Brief. The answer should consist solely of the lines from the first one below through the line containing "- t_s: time", copied exactly.

Source material.

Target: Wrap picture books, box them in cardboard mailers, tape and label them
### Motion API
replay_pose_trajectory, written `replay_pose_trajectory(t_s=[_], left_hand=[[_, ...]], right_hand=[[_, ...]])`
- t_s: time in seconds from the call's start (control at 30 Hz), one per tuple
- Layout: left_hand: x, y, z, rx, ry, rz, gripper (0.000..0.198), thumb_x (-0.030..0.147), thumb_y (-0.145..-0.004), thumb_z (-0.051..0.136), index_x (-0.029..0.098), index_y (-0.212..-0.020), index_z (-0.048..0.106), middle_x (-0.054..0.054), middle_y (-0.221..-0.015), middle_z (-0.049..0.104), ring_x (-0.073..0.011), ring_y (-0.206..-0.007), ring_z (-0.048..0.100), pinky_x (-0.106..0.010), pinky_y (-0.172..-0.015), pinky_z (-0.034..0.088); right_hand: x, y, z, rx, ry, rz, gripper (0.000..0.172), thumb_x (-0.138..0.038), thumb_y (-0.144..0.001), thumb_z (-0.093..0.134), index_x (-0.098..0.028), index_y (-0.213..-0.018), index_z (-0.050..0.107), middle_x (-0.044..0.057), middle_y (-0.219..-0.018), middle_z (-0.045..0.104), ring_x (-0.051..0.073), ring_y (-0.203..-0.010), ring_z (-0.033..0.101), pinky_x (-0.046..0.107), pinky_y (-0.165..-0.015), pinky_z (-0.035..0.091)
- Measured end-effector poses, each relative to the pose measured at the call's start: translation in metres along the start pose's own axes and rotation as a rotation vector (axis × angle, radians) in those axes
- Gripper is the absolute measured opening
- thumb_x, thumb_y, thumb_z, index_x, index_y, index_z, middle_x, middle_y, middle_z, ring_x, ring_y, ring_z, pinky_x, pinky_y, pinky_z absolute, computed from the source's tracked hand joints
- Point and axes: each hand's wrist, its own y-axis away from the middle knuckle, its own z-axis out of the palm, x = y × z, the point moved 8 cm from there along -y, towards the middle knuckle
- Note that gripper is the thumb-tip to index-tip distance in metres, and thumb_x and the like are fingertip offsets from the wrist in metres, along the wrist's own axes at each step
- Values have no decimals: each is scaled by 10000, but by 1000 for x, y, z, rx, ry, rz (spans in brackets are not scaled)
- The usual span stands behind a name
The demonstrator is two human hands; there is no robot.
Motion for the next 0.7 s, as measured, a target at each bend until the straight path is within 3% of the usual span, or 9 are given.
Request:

The answer.
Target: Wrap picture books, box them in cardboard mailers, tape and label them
### Motion API
replay_pose_trajectory, written `replay_pose_trajectory(t_s=[_], left_hand=[[_, ...]], right_hand=[[_, ...]])`
- t_s: time in seconds from the call's start (control at 30 Hz), one per tuple

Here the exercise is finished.